**Data excerpts:**
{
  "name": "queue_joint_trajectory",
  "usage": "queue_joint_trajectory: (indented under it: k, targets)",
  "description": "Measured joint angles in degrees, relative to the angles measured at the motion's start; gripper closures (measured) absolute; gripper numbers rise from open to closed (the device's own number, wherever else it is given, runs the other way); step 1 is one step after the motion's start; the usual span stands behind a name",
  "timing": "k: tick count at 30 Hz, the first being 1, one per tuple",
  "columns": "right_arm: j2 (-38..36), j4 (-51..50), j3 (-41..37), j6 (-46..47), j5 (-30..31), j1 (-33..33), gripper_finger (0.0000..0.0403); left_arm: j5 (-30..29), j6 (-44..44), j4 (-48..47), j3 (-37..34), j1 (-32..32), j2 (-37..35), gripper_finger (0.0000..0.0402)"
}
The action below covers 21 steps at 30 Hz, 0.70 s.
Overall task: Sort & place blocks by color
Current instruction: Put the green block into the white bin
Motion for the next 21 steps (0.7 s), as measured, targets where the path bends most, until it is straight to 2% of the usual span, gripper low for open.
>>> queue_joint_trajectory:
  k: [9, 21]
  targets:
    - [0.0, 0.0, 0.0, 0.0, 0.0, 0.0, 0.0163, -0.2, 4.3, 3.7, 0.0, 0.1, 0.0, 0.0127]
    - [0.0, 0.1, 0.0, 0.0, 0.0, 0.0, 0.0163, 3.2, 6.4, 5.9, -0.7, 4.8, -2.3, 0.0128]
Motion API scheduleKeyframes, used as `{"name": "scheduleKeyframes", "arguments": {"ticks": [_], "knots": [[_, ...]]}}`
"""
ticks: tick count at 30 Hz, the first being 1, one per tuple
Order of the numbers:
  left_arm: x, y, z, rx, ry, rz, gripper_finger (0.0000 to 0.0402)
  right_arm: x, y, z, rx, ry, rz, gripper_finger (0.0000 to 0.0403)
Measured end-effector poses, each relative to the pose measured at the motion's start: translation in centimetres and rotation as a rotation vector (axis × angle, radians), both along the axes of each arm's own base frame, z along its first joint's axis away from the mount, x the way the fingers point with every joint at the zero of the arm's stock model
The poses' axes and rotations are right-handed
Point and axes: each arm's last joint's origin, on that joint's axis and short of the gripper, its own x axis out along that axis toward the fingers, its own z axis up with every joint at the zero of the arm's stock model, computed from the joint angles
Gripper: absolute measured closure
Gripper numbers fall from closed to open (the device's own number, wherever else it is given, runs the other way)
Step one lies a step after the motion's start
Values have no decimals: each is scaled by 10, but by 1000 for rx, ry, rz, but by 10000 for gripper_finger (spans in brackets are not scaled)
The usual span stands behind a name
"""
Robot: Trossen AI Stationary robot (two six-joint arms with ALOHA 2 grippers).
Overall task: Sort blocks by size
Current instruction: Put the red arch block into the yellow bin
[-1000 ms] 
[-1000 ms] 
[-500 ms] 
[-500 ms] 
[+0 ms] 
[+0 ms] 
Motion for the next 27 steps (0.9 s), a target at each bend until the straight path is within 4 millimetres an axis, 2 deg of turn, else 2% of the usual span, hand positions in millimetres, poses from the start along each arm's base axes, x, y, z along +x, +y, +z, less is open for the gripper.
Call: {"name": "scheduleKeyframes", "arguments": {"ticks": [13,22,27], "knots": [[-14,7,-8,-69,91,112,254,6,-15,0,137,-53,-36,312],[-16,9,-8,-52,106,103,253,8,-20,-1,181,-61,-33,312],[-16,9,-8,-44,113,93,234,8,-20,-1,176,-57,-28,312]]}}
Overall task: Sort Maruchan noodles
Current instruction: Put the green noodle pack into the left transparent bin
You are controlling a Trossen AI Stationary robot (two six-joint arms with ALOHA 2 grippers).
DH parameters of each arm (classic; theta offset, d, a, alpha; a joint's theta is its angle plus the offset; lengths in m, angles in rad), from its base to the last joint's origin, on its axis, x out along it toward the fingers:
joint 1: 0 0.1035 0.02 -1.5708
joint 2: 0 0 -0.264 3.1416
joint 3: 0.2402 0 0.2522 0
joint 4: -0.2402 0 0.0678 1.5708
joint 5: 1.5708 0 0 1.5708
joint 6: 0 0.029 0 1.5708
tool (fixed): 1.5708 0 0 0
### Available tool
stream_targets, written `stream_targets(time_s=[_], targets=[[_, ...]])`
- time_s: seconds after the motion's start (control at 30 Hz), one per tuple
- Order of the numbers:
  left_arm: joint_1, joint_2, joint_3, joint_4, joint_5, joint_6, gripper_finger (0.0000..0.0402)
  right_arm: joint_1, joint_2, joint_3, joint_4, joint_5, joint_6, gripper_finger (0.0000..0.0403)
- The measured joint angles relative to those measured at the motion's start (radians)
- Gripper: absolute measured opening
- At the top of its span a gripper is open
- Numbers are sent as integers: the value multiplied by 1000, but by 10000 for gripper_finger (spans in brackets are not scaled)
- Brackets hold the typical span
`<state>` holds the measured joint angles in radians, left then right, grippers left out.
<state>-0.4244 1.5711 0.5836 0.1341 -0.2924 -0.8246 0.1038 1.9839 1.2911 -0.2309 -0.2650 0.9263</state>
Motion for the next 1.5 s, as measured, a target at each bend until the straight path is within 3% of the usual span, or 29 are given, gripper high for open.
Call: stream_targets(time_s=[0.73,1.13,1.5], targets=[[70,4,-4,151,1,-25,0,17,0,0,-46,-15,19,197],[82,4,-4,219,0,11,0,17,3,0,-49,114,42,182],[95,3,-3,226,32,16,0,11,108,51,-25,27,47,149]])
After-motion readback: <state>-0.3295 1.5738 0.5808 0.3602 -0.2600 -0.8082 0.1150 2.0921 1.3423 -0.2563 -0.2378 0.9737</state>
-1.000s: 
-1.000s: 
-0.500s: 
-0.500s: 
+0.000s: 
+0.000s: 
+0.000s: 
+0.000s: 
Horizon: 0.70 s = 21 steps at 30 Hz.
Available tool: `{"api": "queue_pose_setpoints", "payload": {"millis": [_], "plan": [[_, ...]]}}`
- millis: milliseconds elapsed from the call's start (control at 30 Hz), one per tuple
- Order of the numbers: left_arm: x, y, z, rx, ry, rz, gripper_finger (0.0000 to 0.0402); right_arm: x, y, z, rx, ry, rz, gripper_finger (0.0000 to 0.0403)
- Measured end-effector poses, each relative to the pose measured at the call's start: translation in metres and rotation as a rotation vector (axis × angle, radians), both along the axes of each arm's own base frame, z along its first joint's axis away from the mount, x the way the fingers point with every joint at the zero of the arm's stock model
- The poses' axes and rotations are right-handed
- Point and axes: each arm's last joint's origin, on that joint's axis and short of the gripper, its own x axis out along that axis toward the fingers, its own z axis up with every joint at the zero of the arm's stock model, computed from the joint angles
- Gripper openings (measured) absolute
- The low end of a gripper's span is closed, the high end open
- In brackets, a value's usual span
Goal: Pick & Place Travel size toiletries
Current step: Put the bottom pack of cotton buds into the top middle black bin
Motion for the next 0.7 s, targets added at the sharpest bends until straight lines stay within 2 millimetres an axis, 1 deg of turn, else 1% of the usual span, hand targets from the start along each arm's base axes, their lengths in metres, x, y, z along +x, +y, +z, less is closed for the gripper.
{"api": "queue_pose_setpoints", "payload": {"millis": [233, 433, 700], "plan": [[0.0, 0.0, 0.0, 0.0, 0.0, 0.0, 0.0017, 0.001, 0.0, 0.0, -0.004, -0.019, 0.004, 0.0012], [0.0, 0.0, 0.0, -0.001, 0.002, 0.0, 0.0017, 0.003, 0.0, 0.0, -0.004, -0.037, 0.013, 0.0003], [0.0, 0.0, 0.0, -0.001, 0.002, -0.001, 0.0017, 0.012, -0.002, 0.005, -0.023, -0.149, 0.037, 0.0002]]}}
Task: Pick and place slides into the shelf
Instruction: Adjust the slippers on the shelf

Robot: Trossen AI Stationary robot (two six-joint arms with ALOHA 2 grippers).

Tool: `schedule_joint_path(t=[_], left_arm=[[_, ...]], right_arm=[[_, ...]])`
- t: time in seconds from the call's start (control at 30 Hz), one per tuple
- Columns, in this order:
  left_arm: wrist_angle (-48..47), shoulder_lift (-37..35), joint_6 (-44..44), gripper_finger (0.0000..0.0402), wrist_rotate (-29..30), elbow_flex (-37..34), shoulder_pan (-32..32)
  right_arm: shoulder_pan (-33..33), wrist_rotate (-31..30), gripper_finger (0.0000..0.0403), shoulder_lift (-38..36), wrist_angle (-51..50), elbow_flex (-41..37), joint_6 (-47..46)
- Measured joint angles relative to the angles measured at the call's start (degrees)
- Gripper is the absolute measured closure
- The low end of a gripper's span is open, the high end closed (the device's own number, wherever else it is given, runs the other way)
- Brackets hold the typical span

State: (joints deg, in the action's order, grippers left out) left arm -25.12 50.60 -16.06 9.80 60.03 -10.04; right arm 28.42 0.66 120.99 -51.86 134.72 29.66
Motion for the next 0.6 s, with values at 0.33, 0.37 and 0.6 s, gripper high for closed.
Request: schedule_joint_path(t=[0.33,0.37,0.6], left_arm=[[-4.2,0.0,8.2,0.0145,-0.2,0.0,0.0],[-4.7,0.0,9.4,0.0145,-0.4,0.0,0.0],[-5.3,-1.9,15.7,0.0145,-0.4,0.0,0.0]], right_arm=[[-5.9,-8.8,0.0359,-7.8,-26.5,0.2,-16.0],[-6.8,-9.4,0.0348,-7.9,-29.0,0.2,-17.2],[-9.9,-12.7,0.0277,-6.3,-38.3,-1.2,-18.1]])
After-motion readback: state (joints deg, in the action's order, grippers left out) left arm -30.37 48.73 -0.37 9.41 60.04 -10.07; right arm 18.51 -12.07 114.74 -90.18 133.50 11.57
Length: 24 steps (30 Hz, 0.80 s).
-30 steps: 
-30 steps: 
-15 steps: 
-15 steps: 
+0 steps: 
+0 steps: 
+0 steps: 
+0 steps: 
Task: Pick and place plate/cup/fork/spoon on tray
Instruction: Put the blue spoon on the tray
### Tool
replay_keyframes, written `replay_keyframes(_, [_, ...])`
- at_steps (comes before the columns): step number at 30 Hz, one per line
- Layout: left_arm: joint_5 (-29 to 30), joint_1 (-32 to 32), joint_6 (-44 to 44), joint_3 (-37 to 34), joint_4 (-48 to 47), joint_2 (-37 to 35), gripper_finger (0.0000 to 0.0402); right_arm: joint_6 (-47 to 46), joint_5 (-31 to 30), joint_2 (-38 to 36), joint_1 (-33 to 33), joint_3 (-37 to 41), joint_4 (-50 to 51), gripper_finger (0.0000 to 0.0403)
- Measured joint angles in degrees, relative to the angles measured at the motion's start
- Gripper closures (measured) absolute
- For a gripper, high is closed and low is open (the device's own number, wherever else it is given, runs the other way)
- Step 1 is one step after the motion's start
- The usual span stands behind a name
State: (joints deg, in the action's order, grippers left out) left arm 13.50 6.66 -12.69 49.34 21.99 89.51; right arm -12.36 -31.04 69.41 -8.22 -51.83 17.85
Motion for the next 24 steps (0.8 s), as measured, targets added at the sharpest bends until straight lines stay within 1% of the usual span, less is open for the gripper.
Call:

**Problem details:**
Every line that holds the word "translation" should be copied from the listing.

**Task result:**
Measured end-effector poses, each relative to the pose measured at the motion's start: translation in centimetres and rotation as a rotation vector (axis × angle, radians), both along the axes of each arm's own base frame, z along its first joint's axis away from the mount, x the way the fingers point with every joint at the zero of the arm's stock model
- Measured end-effector poses, each relative to the pose measured at the call's start: translation in metres and rotation as a rotation vector (axis × angle, radians), both along the axes of each arm's own base frame, z along its first joint's axis away from the mount, x the way the fingers point with every joint at the zero of the arm's stock model

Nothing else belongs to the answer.